“Life has taught me that respect, caring and love must be shared, for it's only through sharing that friendships are born.” – Donna A. Favors
We have all grown up learning by the virtue of ‘sharing is caring’. And, we wish to instill the same in our kids too. It is one of the basic social skills that form the basis of interpersonal relationships. Simply put, it will help them make and keep friends.
According to a study, young kids have a strong tendency to cooperate. Another research has shown that fair sharing behavior is a skill typically learned between the ages of four and six.
Many parents might feel hassled seeing that their toddler is not willing to share toys with others, but this gradually passes by over time and with proper guidance.
Research finds kids share when it's done by choice. So, it is important to nurture or aid them to make that choice.
Children need to learn the importance of sharing, not just when they are young, but how it will impact them later in life. At ages 3-4, they slowly begin to develop empathy and recognize the need to take turns. However, they are not mature enough to resist and manage emotions. So, it is important for parents, caregivers, and educators to carefully tackle their emotions and use strategies that will effectively make them understand sharing.
It is needless to explain WHY kids need to learn and imbibe the art of sharing, so we will focus on HOW to make your child understand its importance.
Here are some simple tips to make your child share and take turns.
1. Be a role model: Kids usually tend to imitate what they observe and see in their environment. Set an example by sharing things. Let them know you share your books with your friends and give away your old clothes to the needy. Show them other examples from around.
2. Talk to them about taking turns: As and when your child is ready to learn, teach them the concept of turn-taking. While you are playing, keep passing a ball or a toy back and forth and mention, “your turn now.” Follow it up with “mom’s turn now” to encourage and familiarize them with the whole idea of sharing.
3. Don’t force them: Create the right environment that motivates your child to share. Respect their possessiveness while you imbibe in them the virtues and importance of sharing. Observing how your child behaves in a group setting will give you a perspective into what kind of guidance they need. Give them time and don’t rush them into actions by scolding or reprimanding.

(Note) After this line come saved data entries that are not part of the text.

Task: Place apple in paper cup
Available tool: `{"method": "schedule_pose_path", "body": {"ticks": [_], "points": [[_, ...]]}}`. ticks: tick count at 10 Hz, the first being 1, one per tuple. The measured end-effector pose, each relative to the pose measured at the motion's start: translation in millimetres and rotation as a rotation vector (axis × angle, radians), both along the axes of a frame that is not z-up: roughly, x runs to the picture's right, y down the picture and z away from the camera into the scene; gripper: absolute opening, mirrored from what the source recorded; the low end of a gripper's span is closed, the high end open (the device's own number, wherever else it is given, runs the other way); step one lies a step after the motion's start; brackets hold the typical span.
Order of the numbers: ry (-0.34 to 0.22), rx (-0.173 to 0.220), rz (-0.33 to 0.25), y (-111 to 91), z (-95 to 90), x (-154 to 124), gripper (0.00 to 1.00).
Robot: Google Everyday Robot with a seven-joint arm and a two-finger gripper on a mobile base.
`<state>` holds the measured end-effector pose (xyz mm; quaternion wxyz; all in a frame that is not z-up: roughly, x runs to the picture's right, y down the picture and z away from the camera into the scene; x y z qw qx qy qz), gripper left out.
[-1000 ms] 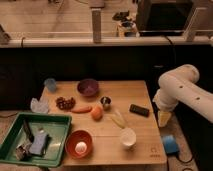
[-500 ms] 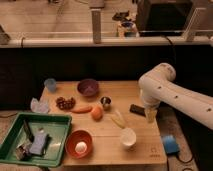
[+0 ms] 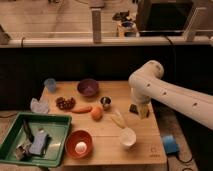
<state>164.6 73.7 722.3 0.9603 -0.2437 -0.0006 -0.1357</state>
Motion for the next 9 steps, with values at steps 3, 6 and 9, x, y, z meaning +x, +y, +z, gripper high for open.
{"method": "schedule_pose_path", "body": {"ticks": [3,6,9], "points": [[-0.039,0.009,-0.022,-7.9,5.7,-17.7,0.80],[-0.080,0.014,-0.039,-13.1,11.9,-35.1,0.80],[-0.116,0.018,-0.052,-17.9,18.2,-51.8,0.80]]}}
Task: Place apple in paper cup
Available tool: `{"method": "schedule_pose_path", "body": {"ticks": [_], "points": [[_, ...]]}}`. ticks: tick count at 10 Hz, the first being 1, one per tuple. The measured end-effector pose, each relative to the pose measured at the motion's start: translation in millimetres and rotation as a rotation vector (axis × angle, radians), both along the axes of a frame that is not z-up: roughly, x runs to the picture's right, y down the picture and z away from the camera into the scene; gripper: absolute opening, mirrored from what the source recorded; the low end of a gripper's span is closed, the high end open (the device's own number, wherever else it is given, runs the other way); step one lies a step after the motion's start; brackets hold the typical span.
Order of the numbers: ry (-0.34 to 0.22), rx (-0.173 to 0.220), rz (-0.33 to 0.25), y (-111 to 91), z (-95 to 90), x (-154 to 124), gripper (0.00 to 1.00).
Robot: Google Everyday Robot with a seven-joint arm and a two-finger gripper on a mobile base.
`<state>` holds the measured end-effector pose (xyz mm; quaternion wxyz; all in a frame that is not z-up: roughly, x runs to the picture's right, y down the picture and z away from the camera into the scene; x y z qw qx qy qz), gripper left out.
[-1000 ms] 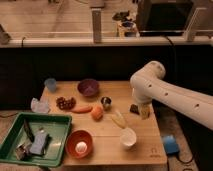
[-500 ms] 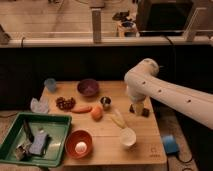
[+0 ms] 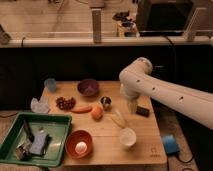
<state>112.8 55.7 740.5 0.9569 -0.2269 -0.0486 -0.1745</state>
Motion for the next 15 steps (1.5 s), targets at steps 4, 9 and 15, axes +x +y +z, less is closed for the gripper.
{"method": "schedule_pose_path", "body": {"ticks": [4,9,15], "points": [[-0.056,-0.006,0.000,-3.5,11.5,-18.5,0.80],[-0.123,-0.010,0.002,-6.6,23.9,-40.6,0.80],[-0.189,-0.016,-0.011,-6.6,38.5,-72.0,0.80]]}}
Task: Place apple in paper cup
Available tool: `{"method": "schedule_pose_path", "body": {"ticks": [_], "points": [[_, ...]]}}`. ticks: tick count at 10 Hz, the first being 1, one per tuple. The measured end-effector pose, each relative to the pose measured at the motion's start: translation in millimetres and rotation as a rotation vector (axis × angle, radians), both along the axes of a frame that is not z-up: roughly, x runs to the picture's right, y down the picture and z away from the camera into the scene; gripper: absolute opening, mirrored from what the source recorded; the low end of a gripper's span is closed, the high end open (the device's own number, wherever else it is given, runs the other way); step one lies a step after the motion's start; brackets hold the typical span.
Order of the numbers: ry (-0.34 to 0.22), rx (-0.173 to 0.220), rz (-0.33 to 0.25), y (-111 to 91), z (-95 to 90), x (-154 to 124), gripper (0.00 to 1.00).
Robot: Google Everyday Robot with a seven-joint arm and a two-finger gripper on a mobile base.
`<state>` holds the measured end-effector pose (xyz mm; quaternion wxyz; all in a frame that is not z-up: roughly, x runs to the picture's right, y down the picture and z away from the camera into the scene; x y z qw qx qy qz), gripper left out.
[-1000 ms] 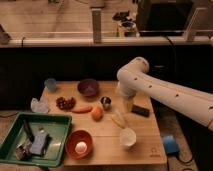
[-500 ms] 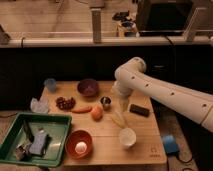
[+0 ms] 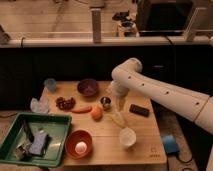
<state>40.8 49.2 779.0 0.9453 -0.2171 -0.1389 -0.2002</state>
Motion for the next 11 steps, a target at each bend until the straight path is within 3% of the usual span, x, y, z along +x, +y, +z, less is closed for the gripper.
{"method": "schedule_pose_path", "body": {"ticks": [7,11], "points": [[-0.071,-0.028,-0.017,8.1,21.3,-42.0,0.80],[-0.103,-0.054,-0.020,19.8,38.9,-51.4,0.80]]}}
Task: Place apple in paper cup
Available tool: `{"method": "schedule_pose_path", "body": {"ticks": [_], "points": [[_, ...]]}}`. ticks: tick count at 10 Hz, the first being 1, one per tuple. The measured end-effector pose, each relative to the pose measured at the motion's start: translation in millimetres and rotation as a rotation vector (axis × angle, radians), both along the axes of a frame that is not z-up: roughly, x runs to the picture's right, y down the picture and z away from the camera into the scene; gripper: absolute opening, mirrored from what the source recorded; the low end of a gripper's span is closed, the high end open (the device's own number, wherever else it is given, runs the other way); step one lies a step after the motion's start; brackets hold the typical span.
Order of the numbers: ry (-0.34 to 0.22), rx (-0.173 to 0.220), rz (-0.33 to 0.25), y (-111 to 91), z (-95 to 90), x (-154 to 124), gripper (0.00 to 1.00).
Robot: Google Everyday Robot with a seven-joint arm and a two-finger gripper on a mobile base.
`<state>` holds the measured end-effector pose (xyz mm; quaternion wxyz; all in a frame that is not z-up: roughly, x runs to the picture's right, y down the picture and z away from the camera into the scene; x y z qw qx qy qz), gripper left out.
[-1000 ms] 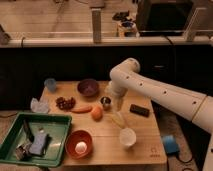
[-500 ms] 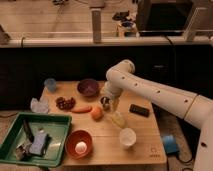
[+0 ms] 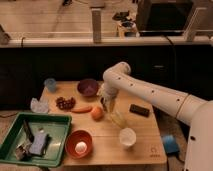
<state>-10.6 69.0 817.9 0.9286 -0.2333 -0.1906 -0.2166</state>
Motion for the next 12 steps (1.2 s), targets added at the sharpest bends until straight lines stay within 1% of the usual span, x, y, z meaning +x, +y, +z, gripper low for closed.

4. Praise their actions: It is always good to remind children that being generous and compassionate towards others is a good deed. If they agree to share something, appreciate their action. They will feel motivated and appreciated and would want to do it over and over again.
5. Use learning resources: Use books, movies, stories, and videos to make them understand sharing. They will learn better if you show them rather can just telling them. Read to them stories or show picture books that highlight sharing. Watch children’s movies together which talk about sharing. You can also plan some fun activities or games to explain how sharing and taking turns work and give them cues about actions they must learn.
6. Handle their emotions: As you encourage and model good sharing and turn-taking, it is necessary to respect their possessiveness. Respect the ownership while still seeking their permission to allow others to use their prized possessions. Ease them into sharing if they find it difficult to let go - it’s ok to help guard them until your child, especially at the preschool age is ready.
You will be surprised to know that a study found that counting skills are strongly related to sharing behavior and that counting prompts can promote better performance on both numerical and sharing tasks.
Take small steps and be patient with your child to help them that sharing is truly a skill that will take them a long way in life.